- Pavlova Vas Location in Slovenia
- Coordinates: 46°0′20.04″N 15°37′29.31″E﻿ / ﻿46.0055667°N 15.6248083°E
- Country: Slovenia
- Traditional region: Styria
- Statistical region: Lower Sava
- Municipality: Brežice

Area
- • Total: 6.61 km^{2} (2.55 sq mi)
- Elevation: 450.2 m (1,477.0 ft)

Population (2020)
- • Total: 214
- • Density: 32/km^{2} (84/sq mi)

= Pavlova Vas =

Pavlova Vas (/sl/; Pavlova vas, Paulusberg) is a settlement in the hills west of Bizeljsko in the Municipality of Brežice in eastern Slovenia.
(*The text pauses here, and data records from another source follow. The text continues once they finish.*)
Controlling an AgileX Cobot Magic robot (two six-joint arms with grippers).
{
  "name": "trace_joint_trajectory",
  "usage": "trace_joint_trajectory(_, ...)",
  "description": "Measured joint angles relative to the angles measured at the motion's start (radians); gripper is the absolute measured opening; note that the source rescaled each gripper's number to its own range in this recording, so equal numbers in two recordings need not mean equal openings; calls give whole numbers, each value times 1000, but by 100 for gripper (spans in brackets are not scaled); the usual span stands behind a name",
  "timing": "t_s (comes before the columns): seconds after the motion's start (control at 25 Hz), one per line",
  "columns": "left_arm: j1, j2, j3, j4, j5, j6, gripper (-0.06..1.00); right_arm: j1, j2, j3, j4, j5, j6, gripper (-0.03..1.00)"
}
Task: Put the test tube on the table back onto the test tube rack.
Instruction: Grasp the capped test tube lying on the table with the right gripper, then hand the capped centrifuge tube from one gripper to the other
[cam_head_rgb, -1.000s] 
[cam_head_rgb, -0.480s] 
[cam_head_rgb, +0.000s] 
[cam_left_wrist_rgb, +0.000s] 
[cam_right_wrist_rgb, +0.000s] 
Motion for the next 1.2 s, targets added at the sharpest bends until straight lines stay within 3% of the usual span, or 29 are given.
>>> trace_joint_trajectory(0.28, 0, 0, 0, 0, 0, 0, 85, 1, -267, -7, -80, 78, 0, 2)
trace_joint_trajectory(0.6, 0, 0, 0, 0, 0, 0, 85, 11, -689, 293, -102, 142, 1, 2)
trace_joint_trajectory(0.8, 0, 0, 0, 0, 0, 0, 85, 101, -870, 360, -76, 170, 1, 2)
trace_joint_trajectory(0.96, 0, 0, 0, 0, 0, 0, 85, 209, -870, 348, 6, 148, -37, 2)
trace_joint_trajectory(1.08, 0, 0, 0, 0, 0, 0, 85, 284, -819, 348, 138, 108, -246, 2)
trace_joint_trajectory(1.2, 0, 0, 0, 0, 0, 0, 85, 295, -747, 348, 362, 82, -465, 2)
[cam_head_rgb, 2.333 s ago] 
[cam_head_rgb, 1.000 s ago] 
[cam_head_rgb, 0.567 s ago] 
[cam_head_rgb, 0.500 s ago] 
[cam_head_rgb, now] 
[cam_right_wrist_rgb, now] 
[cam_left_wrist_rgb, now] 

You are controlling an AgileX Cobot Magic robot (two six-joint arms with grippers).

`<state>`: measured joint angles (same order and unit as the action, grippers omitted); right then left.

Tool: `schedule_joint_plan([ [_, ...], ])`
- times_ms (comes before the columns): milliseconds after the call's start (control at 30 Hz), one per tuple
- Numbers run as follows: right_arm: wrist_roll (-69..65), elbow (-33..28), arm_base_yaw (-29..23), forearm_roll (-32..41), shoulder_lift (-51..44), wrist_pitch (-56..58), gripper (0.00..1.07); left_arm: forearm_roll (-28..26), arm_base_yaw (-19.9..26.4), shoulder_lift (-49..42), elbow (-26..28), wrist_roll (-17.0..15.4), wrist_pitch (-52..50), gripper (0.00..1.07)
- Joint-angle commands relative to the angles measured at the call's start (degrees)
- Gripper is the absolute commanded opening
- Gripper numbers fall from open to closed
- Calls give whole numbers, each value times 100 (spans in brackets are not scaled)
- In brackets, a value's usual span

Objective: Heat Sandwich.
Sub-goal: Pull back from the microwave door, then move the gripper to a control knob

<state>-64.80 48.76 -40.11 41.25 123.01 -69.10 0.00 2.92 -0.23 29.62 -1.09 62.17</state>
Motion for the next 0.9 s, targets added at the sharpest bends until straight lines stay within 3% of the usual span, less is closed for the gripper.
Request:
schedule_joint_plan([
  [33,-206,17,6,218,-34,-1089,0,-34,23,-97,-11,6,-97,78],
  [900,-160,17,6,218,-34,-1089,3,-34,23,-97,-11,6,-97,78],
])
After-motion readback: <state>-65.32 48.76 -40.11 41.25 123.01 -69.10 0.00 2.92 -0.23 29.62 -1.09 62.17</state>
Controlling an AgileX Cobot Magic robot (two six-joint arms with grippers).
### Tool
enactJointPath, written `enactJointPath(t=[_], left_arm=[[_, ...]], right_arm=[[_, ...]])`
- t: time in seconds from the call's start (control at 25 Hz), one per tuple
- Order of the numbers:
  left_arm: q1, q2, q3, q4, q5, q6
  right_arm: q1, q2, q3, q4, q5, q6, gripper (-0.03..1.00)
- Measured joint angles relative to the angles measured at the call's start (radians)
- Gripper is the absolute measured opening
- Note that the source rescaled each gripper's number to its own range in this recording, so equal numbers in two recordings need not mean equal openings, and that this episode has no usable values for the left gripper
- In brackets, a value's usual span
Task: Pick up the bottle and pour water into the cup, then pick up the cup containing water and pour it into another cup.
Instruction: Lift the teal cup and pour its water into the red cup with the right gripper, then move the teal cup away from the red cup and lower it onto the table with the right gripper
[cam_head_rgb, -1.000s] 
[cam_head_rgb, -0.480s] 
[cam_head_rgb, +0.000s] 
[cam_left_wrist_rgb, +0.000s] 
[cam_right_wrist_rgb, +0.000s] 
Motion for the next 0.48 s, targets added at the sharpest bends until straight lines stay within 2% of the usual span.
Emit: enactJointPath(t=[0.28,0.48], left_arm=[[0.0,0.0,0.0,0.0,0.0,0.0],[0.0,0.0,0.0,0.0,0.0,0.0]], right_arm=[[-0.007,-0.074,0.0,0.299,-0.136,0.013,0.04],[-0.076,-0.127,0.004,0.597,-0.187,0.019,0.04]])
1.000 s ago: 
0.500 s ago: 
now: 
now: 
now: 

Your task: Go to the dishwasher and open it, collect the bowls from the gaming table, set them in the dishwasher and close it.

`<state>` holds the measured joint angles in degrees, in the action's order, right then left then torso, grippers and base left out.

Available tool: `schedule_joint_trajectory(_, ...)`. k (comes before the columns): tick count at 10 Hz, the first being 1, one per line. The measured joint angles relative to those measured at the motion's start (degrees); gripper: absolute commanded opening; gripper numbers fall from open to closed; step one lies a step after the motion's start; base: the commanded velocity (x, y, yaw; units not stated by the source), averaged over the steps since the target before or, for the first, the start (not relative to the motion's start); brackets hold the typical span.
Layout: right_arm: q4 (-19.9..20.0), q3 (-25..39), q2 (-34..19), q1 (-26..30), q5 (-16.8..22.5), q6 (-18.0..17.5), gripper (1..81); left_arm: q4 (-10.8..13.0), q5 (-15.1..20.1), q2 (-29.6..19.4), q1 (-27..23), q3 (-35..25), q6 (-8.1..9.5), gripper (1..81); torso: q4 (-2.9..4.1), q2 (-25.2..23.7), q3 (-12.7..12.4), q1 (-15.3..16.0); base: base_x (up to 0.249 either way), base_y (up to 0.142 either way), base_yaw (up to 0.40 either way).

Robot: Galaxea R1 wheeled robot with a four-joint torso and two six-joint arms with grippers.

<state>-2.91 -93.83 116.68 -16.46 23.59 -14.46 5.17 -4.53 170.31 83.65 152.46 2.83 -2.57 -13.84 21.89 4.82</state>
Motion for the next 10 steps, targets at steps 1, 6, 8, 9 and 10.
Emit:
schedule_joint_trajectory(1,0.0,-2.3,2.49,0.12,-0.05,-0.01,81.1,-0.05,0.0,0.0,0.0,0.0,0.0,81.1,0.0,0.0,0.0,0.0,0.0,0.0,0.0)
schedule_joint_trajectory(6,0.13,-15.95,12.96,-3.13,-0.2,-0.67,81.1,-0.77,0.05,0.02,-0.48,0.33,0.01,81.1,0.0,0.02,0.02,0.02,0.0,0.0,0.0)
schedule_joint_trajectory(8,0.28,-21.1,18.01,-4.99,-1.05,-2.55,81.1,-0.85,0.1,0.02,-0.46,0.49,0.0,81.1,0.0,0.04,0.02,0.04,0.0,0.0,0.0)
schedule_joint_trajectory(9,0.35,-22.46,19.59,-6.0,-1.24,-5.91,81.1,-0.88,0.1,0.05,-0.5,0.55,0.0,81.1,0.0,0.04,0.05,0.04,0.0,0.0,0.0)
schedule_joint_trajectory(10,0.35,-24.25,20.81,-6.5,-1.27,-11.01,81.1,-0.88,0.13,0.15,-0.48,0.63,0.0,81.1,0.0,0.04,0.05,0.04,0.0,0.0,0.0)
The area is part of the traditional region of Styria. It is now included with the rest of the municipality in the Lower Sava Statistical Region. It includes the hamlets of Goliše, Grič, Sveti Jedrt (Sankt Gertraud), Jesenovec, Lipovec, Ravne, Rigelj (Riegl), Trate, and Trobovnik.

The local church in the settlement is dedicated to Saint Gertrude and belongs to the Parish of Pišece. It is a late-16th-century building that was refurbished in the Baroque style in the 18th century. Its belfry was rebuilt in the 19th century.